Reproduce the entries below character for character.
━━━━━ Data to use ━━━━━
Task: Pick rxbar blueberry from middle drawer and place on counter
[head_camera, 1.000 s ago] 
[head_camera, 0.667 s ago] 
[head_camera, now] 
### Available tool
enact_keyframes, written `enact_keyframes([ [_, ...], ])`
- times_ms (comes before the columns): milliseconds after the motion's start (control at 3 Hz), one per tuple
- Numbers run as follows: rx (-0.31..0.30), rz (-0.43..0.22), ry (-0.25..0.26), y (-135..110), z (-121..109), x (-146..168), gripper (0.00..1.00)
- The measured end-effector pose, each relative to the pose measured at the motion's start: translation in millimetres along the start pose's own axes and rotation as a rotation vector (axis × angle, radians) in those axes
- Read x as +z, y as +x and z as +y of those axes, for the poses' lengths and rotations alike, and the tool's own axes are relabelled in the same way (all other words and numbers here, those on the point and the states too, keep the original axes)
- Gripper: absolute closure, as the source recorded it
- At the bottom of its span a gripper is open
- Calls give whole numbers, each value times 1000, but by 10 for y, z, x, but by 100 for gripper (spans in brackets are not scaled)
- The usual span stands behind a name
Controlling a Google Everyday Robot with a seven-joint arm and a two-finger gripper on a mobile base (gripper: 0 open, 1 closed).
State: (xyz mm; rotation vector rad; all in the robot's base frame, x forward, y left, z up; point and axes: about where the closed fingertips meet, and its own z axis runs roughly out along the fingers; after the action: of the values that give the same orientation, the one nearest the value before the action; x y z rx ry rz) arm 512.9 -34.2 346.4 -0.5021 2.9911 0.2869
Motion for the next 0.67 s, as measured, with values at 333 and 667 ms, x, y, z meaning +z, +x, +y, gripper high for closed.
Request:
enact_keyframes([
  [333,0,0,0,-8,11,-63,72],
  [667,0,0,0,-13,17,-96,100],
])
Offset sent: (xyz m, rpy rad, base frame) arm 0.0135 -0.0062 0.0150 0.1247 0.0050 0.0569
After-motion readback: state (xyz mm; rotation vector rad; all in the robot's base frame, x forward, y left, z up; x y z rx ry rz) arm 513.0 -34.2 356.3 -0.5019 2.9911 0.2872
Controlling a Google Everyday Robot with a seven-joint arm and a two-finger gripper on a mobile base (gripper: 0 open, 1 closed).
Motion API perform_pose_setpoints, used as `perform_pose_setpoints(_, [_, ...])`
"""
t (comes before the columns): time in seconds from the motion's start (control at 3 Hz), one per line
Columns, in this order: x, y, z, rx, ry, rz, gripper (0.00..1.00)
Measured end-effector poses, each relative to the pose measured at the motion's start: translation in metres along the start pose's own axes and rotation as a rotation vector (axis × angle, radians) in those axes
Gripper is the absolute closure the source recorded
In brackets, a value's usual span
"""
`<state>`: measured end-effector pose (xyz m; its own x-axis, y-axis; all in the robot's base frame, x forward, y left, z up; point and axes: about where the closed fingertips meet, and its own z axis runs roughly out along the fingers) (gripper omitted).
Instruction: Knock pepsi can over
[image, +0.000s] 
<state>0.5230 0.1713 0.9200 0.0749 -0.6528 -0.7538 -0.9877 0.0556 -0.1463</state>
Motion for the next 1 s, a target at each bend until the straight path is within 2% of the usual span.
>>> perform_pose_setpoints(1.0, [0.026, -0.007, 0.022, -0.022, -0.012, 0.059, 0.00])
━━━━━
Final answer:
Task: Pick rxbar blueberry from middle drawer and place on counter
[head_camera, 1.000 s ago] 
[head_camera, 0.667 s ago] 
[head_camera, now] 
### Available tool
enact_keyframes, written `enact_keyframes([ [_, ...], ])`
- times_ms (comes before the columns): milliseconds after the motion's start (control at 3 Hz), one per tuple
- Numbers run as follows: rx (-0.31..0.30), rz (-0.43..0.22), ry (-0.25..0.26), y (-135..110), z (-121..109), x (-146..168), gripper (0.00..1.00)
- The measured end-effector pose, each relative to the pose measured at the motion's start: translation in millimetres along the start pose's own axes and rotation as a rotation vector (axis × angle, radians) in those axes
- Read x as +z, y as +x and z as +y of those axes, for the poses' lengths and rotations alike, and the tool's own axes are relabelled in the same way (all other words and numbers here, those on the point and the states too, keep the original axes)
- Gripper: absolute closure, as the source recorded it
- At the bottom of its span a gripper is open
- Calls give whole numbers, each value times 1000, but by 10 for y, z, x, but by 100 for gripper (spans in brackets are not scaled)
- The usual span stands behind a name
Controlling a Google Everyday Robot with a seven-joint arm and a two-finger gripper on a mobile base (gripper: 0 open, 1 closed).
State: (xyz mm; rotation vector rad; all in the robot's base frame, x forward, y left, z up; point and axes: about where the closed fingertips meet, and its own z axis runs roughly out along the fingers; after the action: of the values that give the same orientation, the one nearest the value before the action; x y z rx ry rz) arm 512.9 -34.2 346.4 -0.5021 2.9911 0.2869
Motion for the next 0.67 s, as measured, with values at 333 and 667 ms, x, y, z meaning +z, +x, +y, gripper high for closed.
Request:
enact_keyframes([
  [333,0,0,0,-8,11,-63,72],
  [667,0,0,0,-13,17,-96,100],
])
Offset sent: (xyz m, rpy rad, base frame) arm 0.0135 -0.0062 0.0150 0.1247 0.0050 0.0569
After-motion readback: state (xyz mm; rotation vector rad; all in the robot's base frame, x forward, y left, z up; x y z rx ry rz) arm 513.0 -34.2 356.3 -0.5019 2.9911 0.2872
Controlling a Google Everyday Robot with a seven-joint arm and a two-finger gripper on a mobile base (gripper: 0 open, 1 closed).
Motion API perform_pose_setpoints, used as `perform_pose_setpoints(_, [_, ...])`
"""
t (comes before the columns): time in seconds from the motion's start (control at 3 Hz), one per line
Columns, in this order: x, y, z, rx, ry, rz, gripper (0.00..1.00)
Measured end-effector poses, each relative to the pose measured at the motion's start: translation in metres along the start pose's own axes and rotation as a rotation vector (axis × angle, radians) in those axes
Gripper is the absolute closure the source recorded
In brackets, a value's usual span
"""
`<state>`: measured end-effector pose (xyz m; its own x-axis, y-axis; all in the robot's base frame, x forward, y left, z up; point and axes: about where the closed fingertips meet, and its own z axis runs roughly out along the fingers) (gripper omitted).
Instruction: Knock pepsi can over
[image, +0.000s] 
<state>0.5230 0.1713 0.9200 0.0749 -0.6528 -0.7538 -0.9877 0.0556 -0.1463</state>
Motion for the next 1 s, a target at each bend until the straight path is within 2% of the usual span.
>>> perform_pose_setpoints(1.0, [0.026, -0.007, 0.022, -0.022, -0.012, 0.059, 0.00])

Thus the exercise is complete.